Using the data below, copy every line that contains the word "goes".
■ ■ ■
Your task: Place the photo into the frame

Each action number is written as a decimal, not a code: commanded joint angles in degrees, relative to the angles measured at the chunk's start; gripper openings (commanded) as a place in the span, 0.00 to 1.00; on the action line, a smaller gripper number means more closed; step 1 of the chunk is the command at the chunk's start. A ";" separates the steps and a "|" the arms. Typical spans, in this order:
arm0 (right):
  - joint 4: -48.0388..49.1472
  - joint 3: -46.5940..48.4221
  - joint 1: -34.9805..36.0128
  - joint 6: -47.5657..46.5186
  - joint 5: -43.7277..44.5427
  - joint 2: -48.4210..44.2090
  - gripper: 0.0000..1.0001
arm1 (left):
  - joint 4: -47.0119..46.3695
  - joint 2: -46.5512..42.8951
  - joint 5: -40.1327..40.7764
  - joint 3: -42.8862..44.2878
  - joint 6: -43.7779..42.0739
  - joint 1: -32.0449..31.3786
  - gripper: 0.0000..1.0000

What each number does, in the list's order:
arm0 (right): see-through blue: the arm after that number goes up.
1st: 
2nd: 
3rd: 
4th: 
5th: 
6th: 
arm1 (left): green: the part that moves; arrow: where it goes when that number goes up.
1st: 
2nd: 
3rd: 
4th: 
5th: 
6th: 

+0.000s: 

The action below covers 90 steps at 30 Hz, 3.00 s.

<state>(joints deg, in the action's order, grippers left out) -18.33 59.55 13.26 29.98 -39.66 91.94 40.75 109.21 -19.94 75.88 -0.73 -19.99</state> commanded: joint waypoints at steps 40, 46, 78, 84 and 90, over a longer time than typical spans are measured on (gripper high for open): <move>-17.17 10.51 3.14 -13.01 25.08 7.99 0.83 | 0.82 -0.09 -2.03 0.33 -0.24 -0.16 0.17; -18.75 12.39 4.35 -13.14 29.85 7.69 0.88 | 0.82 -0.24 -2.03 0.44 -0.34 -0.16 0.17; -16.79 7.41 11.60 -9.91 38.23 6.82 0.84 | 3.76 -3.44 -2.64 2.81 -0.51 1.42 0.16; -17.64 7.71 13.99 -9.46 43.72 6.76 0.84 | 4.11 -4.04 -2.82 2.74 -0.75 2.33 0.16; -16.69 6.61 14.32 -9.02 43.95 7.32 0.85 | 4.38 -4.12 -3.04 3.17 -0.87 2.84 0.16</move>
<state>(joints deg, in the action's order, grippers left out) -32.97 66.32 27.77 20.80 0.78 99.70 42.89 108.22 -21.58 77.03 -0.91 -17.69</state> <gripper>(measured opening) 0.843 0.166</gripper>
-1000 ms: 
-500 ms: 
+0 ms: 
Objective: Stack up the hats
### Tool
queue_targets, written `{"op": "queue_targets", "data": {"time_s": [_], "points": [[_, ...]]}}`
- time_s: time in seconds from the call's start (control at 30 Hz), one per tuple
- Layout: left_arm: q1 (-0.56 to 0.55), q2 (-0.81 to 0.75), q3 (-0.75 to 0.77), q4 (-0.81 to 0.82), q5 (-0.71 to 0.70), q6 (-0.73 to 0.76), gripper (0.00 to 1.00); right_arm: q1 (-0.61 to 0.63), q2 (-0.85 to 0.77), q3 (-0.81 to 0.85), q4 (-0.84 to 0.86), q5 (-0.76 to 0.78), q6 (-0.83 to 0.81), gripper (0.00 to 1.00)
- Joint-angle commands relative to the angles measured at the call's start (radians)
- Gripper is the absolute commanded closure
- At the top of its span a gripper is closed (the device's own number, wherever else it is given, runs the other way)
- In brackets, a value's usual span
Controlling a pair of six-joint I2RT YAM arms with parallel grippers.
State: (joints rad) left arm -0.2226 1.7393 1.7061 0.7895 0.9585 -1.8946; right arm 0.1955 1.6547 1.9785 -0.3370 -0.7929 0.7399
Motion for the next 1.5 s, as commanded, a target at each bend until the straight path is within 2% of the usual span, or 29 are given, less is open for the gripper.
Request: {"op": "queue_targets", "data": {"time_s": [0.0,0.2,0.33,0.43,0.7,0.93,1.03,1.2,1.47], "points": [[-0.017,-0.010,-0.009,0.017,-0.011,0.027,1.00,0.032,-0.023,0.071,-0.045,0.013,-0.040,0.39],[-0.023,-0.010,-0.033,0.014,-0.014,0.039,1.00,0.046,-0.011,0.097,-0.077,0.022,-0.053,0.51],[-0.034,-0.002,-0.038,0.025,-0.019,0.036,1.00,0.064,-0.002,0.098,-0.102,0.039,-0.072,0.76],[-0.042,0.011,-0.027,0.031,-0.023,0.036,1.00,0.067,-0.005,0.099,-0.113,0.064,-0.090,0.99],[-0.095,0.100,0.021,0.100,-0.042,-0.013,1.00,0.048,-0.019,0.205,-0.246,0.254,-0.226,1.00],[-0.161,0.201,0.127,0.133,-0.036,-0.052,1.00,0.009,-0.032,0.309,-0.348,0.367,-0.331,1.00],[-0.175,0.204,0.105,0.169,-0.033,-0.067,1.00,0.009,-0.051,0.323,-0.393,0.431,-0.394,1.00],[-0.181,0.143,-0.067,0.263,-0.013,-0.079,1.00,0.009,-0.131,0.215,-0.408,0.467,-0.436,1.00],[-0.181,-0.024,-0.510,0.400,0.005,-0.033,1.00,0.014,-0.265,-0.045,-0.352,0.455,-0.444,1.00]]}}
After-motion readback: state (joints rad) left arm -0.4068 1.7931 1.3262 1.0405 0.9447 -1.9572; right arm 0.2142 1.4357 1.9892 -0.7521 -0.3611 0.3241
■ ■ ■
[Answer for this exercise]:
arm0 (right): see-through blue: the arm after that number goes up.
arm1 (left): green: the part that moves; arrow: where it goes when that number goes up.

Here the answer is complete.